Orbital characteristics
- Epoch 4 September 2017 (JD 2458000.5)
- Uncertainty parameter 0
- Observation arc: 60.92 yr (22,251 days)
- Aphelion: 3.5778 AU
- Perihelion: 2.8406 AU
- Semi-major axis: 3.2092 AU
- Eccentricity: 0.1148
- Orbital period (sidereal): 5.75 yr (2,100 days)
- Mean anomaly: 293.47°
- Mean motion: 0° 10^{m} 17.04^{s} / day
- Inclination: 1.9984°
- Longitude of ascending node: 49.683°
- Argument of perihelion: 106.16°

Physical characteristics
- Mean diameter: 14.76±1.11 km 16.285±0.231 km
- Synodic rotation period: 16.4399±0.0077 h
- Geometric albedo: 0.08 (assumed) 0.088±0.014 0.089±0.014
- Spectral type: C (assumed)
- Absolute magnitude (H): 12.2 · 12.4 · 12.403±0.005 (R) · 12.56±0.19 · 12.85

= 3962 Valyaev =

Main-belt asteroid

3962 Valyaev (prov. designation: ) is a dark Themistian asteroid from the outer region of the asteroid belt. The presumed C-type asteroid has a rotation period of 16.4 hours and measures approximately 15 km in diameter. It was discovered on 8 February 1967, by Russian astronomer Tamara Smirnova at Nauchnyj on the Crimean peninsula, and later named after Russian astronomer Valerij Valyaev.

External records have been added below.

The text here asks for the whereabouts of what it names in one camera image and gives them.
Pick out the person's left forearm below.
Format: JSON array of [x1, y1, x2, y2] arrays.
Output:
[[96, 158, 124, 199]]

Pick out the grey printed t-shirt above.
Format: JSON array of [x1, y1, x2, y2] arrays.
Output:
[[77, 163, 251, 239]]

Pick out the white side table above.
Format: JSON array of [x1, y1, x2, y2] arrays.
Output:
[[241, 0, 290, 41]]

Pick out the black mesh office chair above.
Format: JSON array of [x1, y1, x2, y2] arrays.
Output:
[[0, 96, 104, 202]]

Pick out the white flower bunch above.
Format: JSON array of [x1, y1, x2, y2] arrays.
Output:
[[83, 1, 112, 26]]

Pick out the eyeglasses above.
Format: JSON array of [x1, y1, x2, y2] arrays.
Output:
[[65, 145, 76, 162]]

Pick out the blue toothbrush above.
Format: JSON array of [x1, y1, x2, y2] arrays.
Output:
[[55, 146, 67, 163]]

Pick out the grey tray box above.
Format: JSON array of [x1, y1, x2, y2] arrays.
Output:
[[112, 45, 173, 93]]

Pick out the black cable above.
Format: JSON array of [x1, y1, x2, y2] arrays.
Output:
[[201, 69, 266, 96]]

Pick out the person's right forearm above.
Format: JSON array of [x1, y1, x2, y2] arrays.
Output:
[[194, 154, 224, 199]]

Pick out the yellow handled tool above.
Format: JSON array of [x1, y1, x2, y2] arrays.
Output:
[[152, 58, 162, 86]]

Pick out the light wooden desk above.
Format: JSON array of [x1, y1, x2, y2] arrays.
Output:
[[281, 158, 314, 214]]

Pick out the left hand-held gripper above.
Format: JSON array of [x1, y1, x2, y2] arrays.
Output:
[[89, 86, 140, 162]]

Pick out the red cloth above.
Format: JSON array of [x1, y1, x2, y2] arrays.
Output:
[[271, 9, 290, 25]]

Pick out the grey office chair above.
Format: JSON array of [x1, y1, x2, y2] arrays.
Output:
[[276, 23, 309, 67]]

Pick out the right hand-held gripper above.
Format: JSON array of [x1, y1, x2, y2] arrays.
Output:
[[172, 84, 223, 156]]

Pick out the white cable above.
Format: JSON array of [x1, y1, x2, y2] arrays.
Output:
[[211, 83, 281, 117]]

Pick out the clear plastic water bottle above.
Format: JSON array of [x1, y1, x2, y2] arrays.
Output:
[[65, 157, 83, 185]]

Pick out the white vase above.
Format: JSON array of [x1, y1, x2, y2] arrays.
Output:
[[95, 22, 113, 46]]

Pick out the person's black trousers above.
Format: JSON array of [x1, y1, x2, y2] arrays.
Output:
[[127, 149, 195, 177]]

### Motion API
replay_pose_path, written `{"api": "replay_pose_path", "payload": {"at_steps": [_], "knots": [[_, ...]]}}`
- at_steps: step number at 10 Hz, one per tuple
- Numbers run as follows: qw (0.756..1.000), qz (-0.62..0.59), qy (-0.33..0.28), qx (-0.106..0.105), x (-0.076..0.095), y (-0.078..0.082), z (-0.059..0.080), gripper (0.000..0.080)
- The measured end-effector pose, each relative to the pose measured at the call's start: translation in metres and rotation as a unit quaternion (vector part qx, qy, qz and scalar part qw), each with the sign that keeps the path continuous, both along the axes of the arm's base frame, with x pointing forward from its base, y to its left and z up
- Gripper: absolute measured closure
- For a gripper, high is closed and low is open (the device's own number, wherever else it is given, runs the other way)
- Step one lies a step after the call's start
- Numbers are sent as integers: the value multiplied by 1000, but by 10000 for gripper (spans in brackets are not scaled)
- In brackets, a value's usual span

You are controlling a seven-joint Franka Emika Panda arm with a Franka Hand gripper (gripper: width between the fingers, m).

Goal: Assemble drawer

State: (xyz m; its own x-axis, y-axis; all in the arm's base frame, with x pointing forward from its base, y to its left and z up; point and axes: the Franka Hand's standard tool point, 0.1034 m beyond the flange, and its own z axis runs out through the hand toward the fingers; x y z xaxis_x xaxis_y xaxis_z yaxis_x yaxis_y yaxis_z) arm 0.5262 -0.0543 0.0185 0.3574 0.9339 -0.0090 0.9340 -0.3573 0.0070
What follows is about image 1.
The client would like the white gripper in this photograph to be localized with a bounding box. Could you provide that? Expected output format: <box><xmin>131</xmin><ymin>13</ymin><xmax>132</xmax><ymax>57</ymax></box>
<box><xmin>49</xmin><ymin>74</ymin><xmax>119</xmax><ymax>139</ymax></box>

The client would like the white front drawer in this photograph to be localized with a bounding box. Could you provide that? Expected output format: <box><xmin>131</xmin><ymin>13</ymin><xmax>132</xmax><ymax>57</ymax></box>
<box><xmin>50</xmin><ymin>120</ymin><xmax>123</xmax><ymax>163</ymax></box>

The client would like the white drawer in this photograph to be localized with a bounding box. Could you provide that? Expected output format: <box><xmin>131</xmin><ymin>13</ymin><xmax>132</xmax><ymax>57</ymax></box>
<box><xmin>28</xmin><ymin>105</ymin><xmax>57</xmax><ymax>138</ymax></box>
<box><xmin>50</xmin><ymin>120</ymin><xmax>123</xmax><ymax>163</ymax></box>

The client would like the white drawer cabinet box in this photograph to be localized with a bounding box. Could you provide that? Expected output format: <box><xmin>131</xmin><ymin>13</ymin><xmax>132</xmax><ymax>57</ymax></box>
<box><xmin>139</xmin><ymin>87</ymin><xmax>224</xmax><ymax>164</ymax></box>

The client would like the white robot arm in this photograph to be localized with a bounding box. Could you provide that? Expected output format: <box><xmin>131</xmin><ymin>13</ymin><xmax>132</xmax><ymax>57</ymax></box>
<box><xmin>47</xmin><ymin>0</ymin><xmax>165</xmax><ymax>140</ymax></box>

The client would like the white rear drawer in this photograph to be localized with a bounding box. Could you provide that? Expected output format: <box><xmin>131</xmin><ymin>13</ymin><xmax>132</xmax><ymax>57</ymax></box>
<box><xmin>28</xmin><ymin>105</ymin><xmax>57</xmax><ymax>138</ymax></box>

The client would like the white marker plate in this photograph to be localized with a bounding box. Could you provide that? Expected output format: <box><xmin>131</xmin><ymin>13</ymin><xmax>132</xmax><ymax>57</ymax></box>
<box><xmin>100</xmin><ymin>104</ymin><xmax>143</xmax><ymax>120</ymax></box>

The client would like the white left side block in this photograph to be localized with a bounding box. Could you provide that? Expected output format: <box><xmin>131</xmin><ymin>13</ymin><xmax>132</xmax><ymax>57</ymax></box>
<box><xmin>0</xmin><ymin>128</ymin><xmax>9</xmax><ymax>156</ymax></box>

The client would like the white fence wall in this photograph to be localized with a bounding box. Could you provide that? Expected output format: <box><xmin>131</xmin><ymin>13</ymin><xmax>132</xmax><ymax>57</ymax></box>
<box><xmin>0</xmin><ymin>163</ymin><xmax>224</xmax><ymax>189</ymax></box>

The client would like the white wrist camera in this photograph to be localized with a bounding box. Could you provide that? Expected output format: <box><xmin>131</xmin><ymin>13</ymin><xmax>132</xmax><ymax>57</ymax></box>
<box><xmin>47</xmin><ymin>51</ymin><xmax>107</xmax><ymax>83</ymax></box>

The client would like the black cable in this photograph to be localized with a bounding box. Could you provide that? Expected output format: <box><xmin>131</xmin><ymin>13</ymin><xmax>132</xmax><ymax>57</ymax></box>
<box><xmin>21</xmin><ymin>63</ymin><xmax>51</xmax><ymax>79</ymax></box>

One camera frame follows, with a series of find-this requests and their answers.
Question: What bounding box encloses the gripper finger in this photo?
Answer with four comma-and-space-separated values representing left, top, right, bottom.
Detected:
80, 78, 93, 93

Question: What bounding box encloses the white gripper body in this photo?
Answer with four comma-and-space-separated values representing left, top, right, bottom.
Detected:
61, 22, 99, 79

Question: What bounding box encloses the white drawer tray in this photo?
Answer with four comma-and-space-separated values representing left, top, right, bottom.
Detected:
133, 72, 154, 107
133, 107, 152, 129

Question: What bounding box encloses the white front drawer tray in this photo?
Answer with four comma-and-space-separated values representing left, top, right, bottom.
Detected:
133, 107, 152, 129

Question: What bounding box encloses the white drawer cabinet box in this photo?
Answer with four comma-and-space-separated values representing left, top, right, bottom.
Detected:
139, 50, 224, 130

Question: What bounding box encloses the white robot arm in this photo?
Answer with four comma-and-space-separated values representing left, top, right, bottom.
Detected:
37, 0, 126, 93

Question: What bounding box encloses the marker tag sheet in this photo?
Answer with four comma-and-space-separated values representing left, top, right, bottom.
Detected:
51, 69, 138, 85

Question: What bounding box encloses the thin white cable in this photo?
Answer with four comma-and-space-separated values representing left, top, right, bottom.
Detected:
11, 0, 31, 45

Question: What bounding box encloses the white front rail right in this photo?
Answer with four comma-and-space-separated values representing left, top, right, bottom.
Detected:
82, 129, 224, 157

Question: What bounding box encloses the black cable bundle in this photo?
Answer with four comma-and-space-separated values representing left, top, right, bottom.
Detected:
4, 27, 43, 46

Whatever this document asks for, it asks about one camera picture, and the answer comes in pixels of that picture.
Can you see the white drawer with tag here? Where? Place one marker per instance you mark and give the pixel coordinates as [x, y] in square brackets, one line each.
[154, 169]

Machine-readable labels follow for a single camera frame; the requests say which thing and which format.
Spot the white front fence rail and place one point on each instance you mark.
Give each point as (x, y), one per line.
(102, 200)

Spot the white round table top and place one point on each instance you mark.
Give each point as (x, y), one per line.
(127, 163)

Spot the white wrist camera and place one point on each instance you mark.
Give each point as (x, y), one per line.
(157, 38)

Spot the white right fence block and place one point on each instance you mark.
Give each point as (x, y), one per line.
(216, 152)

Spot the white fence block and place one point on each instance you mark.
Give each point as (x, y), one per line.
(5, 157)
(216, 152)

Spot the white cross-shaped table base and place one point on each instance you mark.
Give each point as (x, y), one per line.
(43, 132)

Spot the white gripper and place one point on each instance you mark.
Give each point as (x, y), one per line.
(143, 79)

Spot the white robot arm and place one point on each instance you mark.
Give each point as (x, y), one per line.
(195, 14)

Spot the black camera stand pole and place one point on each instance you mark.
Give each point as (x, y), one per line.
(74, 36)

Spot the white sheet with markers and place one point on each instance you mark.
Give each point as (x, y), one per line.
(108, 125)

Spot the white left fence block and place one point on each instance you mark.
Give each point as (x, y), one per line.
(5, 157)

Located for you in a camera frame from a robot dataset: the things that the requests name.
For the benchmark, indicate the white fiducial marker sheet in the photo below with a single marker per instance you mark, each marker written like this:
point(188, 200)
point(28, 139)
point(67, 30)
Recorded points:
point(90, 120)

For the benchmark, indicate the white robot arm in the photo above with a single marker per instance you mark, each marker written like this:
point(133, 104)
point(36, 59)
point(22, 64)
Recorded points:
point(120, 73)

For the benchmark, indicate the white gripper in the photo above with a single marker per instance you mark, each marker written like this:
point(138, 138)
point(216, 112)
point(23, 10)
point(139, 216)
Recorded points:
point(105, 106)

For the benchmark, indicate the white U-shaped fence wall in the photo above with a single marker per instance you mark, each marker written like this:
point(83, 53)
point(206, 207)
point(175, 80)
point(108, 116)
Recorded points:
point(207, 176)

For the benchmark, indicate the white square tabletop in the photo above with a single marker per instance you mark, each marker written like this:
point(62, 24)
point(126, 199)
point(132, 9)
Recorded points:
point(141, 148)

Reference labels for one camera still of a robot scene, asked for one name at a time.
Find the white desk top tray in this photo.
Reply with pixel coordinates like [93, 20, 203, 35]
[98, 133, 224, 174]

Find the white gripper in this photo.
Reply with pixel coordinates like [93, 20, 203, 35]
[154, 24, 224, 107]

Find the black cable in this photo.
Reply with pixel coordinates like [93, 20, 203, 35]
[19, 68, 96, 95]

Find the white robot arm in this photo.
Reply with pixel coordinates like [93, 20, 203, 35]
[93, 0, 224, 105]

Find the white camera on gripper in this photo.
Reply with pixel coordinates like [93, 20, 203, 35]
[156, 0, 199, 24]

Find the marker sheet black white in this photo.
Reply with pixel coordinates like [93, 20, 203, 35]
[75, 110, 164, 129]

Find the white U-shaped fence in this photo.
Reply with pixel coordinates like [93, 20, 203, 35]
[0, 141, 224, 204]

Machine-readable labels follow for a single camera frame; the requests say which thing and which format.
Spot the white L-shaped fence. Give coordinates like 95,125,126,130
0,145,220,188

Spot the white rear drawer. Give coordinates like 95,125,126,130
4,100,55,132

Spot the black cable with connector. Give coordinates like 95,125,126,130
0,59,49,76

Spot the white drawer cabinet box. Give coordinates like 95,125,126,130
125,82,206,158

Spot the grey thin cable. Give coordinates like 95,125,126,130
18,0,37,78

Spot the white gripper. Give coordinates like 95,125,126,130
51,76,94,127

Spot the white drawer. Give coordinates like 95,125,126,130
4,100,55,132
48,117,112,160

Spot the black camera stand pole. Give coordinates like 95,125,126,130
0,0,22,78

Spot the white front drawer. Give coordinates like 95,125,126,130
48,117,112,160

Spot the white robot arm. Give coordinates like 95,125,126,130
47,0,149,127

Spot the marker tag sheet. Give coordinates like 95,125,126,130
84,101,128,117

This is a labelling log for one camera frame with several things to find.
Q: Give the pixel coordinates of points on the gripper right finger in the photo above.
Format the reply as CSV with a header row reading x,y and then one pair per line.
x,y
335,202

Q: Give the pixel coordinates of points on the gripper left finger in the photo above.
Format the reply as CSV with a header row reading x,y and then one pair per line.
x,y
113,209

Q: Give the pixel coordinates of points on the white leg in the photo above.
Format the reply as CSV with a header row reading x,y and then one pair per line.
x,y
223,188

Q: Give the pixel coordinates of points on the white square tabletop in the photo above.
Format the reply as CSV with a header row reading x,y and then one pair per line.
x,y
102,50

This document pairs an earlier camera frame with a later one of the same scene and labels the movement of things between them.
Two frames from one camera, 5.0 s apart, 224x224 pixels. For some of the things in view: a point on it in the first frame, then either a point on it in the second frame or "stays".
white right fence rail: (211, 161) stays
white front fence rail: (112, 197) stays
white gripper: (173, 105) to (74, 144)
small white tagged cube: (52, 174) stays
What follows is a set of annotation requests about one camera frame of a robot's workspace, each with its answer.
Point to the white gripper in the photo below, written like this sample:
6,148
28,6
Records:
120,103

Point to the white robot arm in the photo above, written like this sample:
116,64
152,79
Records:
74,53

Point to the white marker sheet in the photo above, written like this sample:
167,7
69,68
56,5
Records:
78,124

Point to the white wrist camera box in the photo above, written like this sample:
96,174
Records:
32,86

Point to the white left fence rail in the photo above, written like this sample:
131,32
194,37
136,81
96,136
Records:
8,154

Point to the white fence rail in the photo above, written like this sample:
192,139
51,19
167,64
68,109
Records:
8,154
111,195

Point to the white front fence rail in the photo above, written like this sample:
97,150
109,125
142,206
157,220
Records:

== Classification and orbit ==

The C-type asteroid is a member of the Themis family, a dynamical family of outer-belt asteroids with nearly coplanar ecliptical orbits. It orbits the Sun at a distance of 2.8–3.6 AU once every 5 years and 9 months (2,100 days). Its orbit has an eccentricity of 0.11 and an inclination of 2° with respect to the ecliptic. A first precovery was obtained at Palomar Observatory in 1956, extending the asteroid's observation arc by 11 years prior to its discovery.

== Naming ==

This minor planet was named after Russian astronomer Valerij Valyaev (b. 1944), chief of the Ephemeris Astronomy Department at the Institute for Theoretical Astronomy (ITA), which was then part of the USSR Academy of Sciences in Leningrad. The minor planet 1735 ITA is named after this institute. Valyaev is also the senior editor of the periodicals Morskoj Astronomicheskij Ezhegodnik and Aviatsionnyj Astronomicheskij Ezhegodnik. The asteroids's name was proposed by ITA, and its was published by the Minor Planet Center on 18 December 1994 (M.P.C. 24410).

== Physical characteristics ==

=== Rotation period ===

In September 2010, a rotational lightcurve of Valyaev was obtained from photometric observations by the Palomar Transient Factory survey in California. Lightcurve analysis gave a rotation period of 16.4399 hours with a brightness amplitude of 0.44 magnitude (U=2).

=== Diameter and albedo ===

According to the surveys carried out by the Japanese Akari satellite and the NEOWISE mission of NASA's Wide-field Infrared Survey Explorer, Valyaev measures 14.76 and 16.3 kilometers in diameter and its surface has a low albedo of 0.088 and 0.089, respectively. The Collaborative Asteroid Lightcurve Link (CALL) assumes an albedo for carbonaceous asteroids of 0.08 and calculates a smaller diameter of 12.6 kilometers with an absolute magnitude of 12.85.